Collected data

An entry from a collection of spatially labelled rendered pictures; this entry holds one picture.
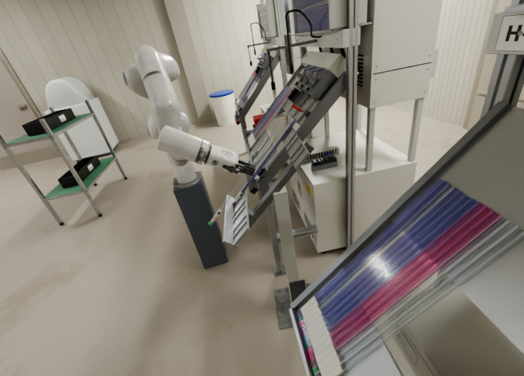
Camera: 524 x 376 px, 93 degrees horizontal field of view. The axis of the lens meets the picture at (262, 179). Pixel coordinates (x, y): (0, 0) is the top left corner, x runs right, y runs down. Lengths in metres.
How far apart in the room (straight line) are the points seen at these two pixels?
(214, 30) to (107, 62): 2.03
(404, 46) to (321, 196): 0.86
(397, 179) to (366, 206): 0.24
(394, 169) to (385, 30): 0.75
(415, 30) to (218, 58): 4.51
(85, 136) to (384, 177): 4.75
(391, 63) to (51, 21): 5.42
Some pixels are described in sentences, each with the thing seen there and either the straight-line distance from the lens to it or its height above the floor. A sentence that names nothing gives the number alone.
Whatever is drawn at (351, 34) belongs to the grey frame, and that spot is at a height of 1.36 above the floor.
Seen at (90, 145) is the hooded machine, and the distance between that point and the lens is 5.35.
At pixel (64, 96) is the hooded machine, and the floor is 1.10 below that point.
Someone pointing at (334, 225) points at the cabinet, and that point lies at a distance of 1.73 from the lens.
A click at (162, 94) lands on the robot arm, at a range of 0.94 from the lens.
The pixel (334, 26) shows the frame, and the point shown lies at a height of 1.40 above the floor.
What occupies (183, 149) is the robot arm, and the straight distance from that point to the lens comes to 0.85.
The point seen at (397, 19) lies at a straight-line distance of 1.45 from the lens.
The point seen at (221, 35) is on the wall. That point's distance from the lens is 5.63.
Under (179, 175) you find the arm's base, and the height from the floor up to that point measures 0.77.
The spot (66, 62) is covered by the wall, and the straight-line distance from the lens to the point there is 5.95.
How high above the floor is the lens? 1.42
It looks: 29 degrees down
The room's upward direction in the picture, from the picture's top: 11 degrees counter-clockwise
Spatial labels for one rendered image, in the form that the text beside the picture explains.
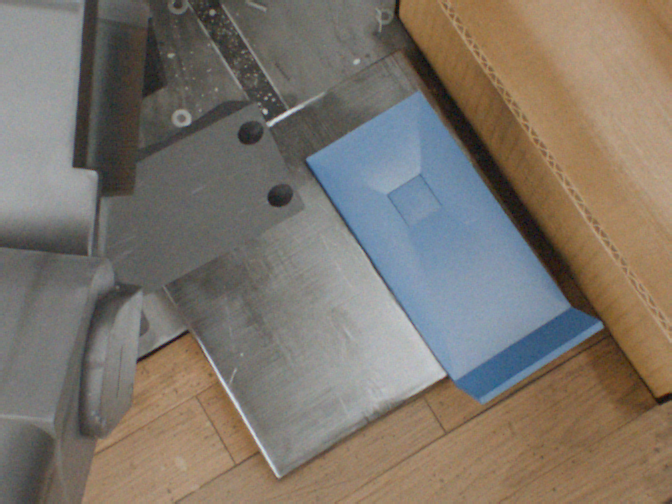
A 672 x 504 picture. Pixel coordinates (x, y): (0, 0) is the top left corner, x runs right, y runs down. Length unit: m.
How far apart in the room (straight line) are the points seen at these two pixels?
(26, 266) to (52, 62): 0.07
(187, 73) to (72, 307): 0.41
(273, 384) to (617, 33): 0.27
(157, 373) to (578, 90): 0.27
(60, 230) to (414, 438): 0.33
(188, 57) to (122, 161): 0.32
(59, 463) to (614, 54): 0.48
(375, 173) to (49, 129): 0.32
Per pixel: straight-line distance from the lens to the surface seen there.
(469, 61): 0.67
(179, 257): 0.47
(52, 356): 0.32
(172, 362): 0.68
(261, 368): 0.66
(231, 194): 0.47
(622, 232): 0.71
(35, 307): 0.33
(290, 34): 0.73
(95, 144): 0.40
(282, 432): 0.65
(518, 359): 0.65
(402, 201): 0.68
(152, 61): 0.69
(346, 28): 0.73
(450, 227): 0.67
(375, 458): 0.67
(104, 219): 0.40
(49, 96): 0.38
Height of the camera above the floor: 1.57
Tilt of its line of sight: 75 degrees down
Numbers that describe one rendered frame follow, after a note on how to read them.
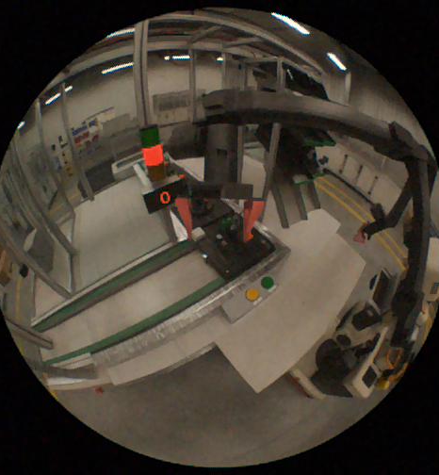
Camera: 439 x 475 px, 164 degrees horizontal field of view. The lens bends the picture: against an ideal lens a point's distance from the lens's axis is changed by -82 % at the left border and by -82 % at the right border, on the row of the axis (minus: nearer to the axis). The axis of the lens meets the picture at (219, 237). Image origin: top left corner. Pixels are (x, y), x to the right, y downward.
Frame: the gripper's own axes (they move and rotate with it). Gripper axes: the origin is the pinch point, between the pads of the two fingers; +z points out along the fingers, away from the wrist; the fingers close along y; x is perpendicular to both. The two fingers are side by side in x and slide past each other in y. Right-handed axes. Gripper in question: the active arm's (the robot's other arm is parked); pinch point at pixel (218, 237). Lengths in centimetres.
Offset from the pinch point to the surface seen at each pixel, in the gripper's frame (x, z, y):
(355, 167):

* _Your goal_: Each line above must be repeated exactly in the answer, with pictures omitted.

* _Output of the exercise_:
An entry from a collection of spatially labelled rendered pictures; this entry holds one picture.
Camera: 524 x 376 px, 93 degrees horizontal field of view. The axis of the lens meets the picture at (262, 179). Pixel coordinates (x, y): (0, 0) is the top left corner, x runs right, y runs down. Lengths in metres.
How far apart in the room (straight line) are the points seen at these two pixels?
(214, 30) to (107, 62): 2.03
(404, 46) to (321, 196): 0.86
(397, 179) to (366, 206): 0.24
(394, 169) to (385, 30): 0.75
(415, 30) to (218, 58): 4.51
(85, 136) to (384, 177): 4.75
(391, 63) to (51, 21): 5.42
Some pixels are described in sentences, each with the thing seen there and either the straight-line distance from the lens to it or its height above the floor. A sentence that names nothing gives the number alone.
Whatever is drawn at (351, 34) belongs to the grey frame, and that spot is at a height of 1.36 above the floor.
Seen at (90, 145) is the hooded machine, and the distance between that point and the lens is 5.35.
At pixel (64, 96) is the hooded machine, and the floor is 1.10 below that point.
Someone pointing at (334, 225) points at the cabinet, and that point lies at a distance of 1.73 from the lens.
A click at (162, 94) lands on the robot arm, at a range of 0.94 from the lens.
The pixel (334, 26) shows the frame, and the point shown lies at a height of 1.40 above the floor.
What occupies (183, 149) is the robot arm, and the straight distance from that point to the lens comes to 0.85.
The point seen at (397, 19) lies at a straight-line distance of 1.45 from the lens.
The point seen at (221, 35) is on the wall. That point's distance from the lens is 5.63.
Under (179, 175) you find the arm's base, and the height from the floor up to that point measures 0.77.
The spot (66, 62) is covered by the wall, and the straight-line distance from the lens to the point there is 5.95.
How high above the floor is the lens? 1.42
It looks: 29 degrees down
The room's upward direction in the picture, from the picture's top: 11 degrees counter-clockwise
Spatial labels for one rendered image, in the form that the text beside the picture explains.
A 672 x 504 picture. Pixel coordinates (x, y): (0, 0) is the top left corner, x runs right, y runs down. Length unit: m.
How far apart in the room (straight line) are the points seen at these two pixels?
(26, 266) to (52, 62): 0.07
(187, 73) to (72, 307): 0.41
(273, 384) to (617, 33): 0.27
(157, 373) to (578, 90): 0.27
(60, 230) to (414, 438): 0.33
(188, 57) to (122, 161): 0.32
(59, 463) to (614, 54): 0.48
(375, 173) to (49, 129): 0.32
Per pixel: straight-line distance from the lens to the surface seen there.
(469, 61): 0.67
(179, 257): 0.47
(52, 356): 0.32
(172, 362): 0.68
(261, 368): 0.66
(231, 194): 0.47
(622, 232): 0.71
(35, 307): 0.33
(290, 34): 0.73
(95, 144): 0.40
(282, 432): 0.65
(518, 359): 0.65
(402, 201): 0.68
(152, 61): 0.69
(346, 28): 0.73
(450, 227): 0.67
(375, 458): 0.67
(104, 219): 0.40
(49, 96): 0.38
Height of the camera above the floor: 1.57
Tilt of its line of sight: 75 degrees down
Numbers that describe one rendered frame follow, after a note on how to read them.
Camera: 439 x 475 px, 164 degrees horizontal field of view. The lens bends the picture: against an ideal lens a point's distance from the lens's axis is changed by -82 % at the left border and by -82 % at the right border, on the row of the axis (minus: nearer to the axis). The axis of the lens meets the picture at (219, 237). Image origin: top left corner. Pixels are (x, y), x to the right, y downward.
Frame: the gripper's own axes (they move and rotate with it). Gripper axes: the origin is the pinch point, between the pads of the two fingers; +z points out along the fingers, away from the wrist; the fingers close along y; x is perpendicular to both. The two fingers are side by side in x and slide past each other in y. Right-handed axes. Gripper in question: the active arm's (the robot's other arm is parked); pinch point at pixel (218, 237). Lengths in centimetres.
Offset from the pinch point to the surface seen at each pixel, in the gripper's frame (x, z, y):
(355, 167):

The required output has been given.